The MM1 mirrors by Sazegara comprise four different pieces that can be arranged as desired. These modular mirrors, shaped in formats that allude to contemporary design trends, easily reflect light, illuminating their locales with prismatic hues. In doing so, they cease to exist as solitary objects and function instead, as interactive art pieces that change their behaviour with respect to the light incident on them. “The true magic of MM1 lies in its ability to transform and adapt, as these individual pieces can be rearranged to create an infinite array of mesmerising shapes and forms. Whether you seek a symmetrical arrangement that reflects harmony, an abstract configuration that challenges perception, or a dynamic composition that captures movement, MM1 offers a kaleidoscope of possibilities,” the designer points out.

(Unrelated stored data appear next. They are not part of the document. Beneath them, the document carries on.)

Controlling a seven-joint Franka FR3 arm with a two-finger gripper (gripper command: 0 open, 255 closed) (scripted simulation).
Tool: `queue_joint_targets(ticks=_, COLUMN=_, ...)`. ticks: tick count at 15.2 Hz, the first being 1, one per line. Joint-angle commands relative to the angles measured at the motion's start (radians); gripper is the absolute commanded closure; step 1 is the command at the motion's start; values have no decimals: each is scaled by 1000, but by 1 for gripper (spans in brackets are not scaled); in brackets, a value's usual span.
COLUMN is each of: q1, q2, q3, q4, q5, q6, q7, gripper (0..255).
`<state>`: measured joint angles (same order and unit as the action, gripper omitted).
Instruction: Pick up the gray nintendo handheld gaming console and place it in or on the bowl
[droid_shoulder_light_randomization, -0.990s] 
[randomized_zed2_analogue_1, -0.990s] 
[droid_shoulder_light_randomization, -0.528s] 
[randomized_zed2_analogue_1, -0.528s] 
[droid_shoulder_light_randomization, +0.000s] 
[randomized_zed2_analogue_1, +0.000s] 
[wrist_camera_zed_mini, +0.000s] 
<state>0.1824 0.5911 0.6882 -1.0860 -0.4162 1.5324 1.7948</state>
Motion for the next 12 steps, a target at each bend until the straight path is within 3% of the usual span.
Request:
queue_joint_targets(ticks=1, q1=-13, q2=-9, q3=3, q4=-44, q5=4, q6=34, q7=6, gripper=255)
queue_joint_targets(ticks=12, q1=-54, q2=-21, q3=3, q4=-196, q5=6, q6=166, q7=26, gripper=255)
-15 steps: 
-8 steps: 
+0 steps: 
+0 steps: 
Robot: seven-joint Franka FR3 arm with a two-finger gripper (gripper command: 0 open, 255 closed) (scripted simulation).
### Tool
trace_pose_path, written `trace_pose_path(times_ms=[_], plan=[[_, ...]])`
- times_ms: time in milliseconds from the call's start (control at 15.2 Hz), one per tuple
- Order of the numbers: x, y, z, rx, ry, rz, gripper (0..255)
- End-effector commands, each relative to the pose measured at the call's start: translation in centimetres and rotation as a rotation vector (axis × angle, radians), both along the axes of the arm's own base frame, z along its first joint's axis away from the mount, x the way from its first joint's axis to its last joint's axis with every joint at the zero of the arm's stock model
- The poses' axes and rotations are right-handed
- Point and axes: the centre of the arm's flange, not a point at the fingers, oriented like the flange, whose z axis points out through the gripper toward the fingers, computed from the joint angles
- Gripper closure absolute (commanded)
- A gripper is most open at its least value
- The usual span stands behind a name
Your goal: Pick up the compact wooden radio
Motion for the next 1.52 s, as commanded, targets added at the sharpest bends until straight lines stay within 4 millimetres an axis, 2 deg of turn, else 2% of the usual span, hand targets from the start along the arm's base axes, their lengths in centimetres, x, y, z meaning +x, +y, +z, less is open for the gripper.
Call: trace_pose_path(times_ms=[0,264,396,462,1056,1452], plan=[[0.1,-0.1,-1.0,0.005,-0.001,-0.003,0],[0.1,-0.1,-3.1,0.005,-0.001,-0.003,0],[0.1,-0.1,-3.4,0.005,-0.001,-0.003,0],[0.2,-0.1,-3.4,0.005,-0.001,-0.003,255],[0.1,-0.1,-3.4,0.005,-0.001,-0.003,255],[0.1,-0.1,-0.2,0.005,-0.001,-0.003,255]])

Seats for repose: Henri, Jaggy and Leo

'Henri,' 'Jaggy' and 'Leo' are sculptural seats that can double as decorations. While 'Henri' is composed of a variety of forms and imbued with various vibrant hues, urging people to stop and take notice of the chair design, 'Jaggy' manifests as a fairly simple design with an easy-going persona. “'Jaggy' is ready to make friends,” the designer relays. The modular stool can be easily paired with another seating of its own kind, to build a longer bench. On the other hand, 'Leo' is a bench that manages to hold various shapes and patterns within its design, offering a rather simple and sturdy surface to seat people. Talking about 'Leo,' the Iranian architect shares, "'Leo' gives you love, makes you laugh, and takes good care of you. A people pleaser who brings people together. A match-maker. 'Leo' usually greets people in the foyer of the house, helps them relax, do their chores, and if they want, enjoy a conversation.”

Rugs to conceal and decorate: Carole

Sazegara’s 'Carole' rug design is a smoother variation of her creations. The rug can either be placed on the floor or hung up as a piece of art on the wall. It serves as a simple addition to indoor spaces, that, despite the usage of primary shapes and arcs, manages to add zest to the space it occupies. “The rug persistently tries to break your everyday routine and guide you to take a new route,” the designer promises.

Totems that can stand aloof or seat

Sazegara’s latest venture in the arena of stool designs are totems that are composed of an array of different shapes balanced atop each other. “These colourful totems that double as stools not only serve as functional seating solutions but also evoke a sense of wonder and joy. They are a testament to the boundless possibilities of combining art and design, inspiring people to embrace colour, form, and functionality in their everyday lives. Whether used as accent pieces in a contemporary setting or as focal points in a vibrant artistic space, these totems add a touch of whimsy, creativity, and visual delight to any environment,” reads an excerpt from the press release shared by Sazegara. So far, the designer has created four variations of the totems. With slight differences in colours, forms and protrusions, each piece stands distinctly at the same height.

Moving further from simplistic furniture designs, Sazegara intends to build totem lamp designs and interactive urban totems in the future. While the former will be built in the visage of the totem stools and house bulbs that can serve the purpose of a luminaire, the latter is intended for outdoor usage. Sazegara intends to enliven urban spaces with the addition of vibrantly hued totems that double up as barriers, seats and adhering spaces for people, hence activating these areas, not only with colourful objects, but also, with social activity.